Build from Source#

Building from source is mostly intended for developers who wish to modify, customize, and contribute to TensorRT LLM. If you only need to run TensorRT LLM, use the Installation Guide instead.

Prerequisites#

Use Docker to build and run TensorRT LLM. Instructions to install an environment to run Docker containers for the NVIDIA platform can be found here.

TensorRT LLM uses git-lfs, which needs to be installed in advance:

apt-get update && apt-get -y install git git-lfs
git lfs install

Step 1: Clone the Repository#

git clone https://github.com/NVIDIA/TensorRT-LLM.git
cd TensorRT-LLM
git submodule update --init --recursive
git lfs pull

Step 2: Pull the Development Container#

Pull the pre-built TensorRT LLM devel container from NGC. Replace x.y.z with the desired version.

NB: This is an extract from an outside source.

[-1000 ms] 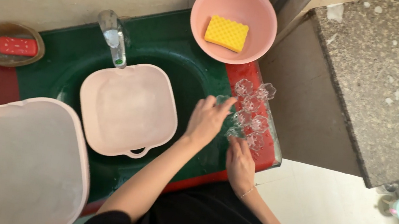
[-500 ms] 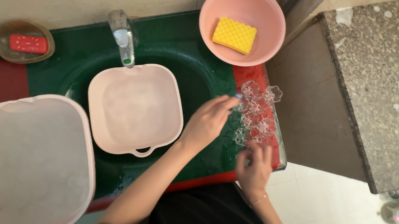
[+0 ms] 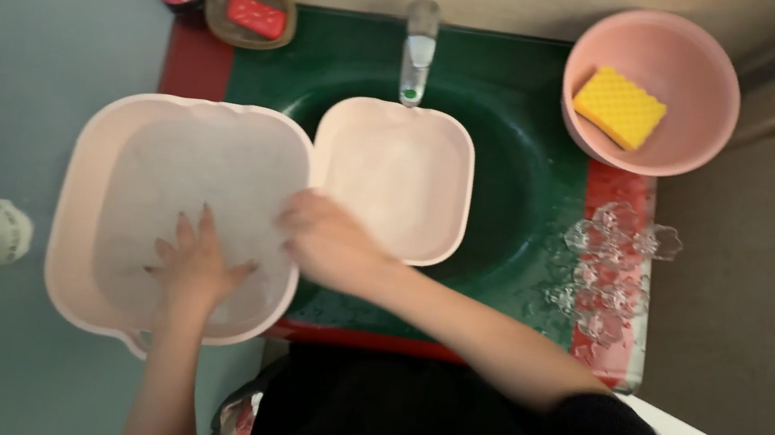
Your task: Washing small glass candle holders in a sink and placing them on a counter to dry.
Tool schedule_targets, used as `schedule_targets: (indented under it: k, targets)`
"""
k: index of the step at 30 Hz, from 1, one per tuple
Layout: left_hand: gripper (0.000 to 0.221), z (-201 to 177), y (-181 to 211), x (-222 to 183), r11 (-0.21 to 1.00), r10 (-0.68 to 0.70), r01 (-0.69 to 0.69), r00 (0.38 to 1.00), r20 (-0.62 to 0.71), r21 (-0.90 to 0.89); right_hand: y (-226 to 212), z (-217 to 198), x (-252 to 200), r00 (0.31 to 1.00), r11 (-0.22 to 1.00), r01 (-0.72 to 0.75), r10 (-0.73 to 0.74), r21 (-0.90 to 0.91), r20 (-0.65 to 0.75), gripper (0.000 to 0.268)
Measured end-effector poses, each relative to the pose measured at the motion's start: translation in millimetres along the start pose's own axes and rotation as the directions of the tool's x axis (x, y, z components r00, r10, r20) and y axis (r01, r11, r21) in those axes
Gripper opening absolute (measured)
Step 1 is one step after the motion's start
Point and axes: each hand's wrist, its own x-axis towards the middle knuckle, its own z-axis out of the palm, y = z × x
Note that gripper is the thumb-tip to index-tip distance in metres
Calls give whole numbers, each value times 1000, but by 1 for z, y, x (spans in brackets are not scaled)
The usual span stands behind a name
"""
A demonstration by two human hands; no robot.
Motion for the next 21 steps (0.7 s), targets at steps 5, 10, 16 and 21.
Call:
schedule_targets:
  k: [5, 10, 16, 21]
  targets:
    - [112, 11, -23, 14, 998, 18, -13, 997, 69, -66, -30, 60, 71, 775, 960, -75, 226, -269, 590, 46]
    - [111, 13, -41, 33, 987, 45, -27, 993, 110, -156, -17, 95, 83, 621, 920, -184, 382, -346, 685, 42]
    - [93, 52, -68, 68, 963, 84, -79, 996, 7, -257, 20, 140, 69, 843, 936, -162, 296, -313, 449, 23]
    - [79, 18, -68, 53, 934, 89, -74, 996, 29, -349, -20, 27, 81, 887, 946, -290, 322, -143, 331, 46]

Browse the available tags on NGC to find the latest release.

docker pull nvcr.io/nvidia/tensorrt-llm/devel:1.3.0rc13

Step 3: Start the Container#

From the repository root, start a development container with the source tree mounted into it.

docker run --rm -it \
        --ipc=host \
        --ulimit memlock=-1 --ulimit stack=67108864 \
        --gpus=all \
        --volume <path_to_tensorrt_llm_on_host>:<path_to_tensorrt_llm_in_container> \
        --workdir <path_to_tensorrt_llm_in_container> \
        nvcr.io/nvidia/tensorrt-llm/devel:1.3.0rc13

Step 4: Build TensorRT LLM#

Once inside the container, build TensorRT LLM from source using scripts/build_wheel.py. Run python3 ./scripts/build_wheel.py --help for the full list of options.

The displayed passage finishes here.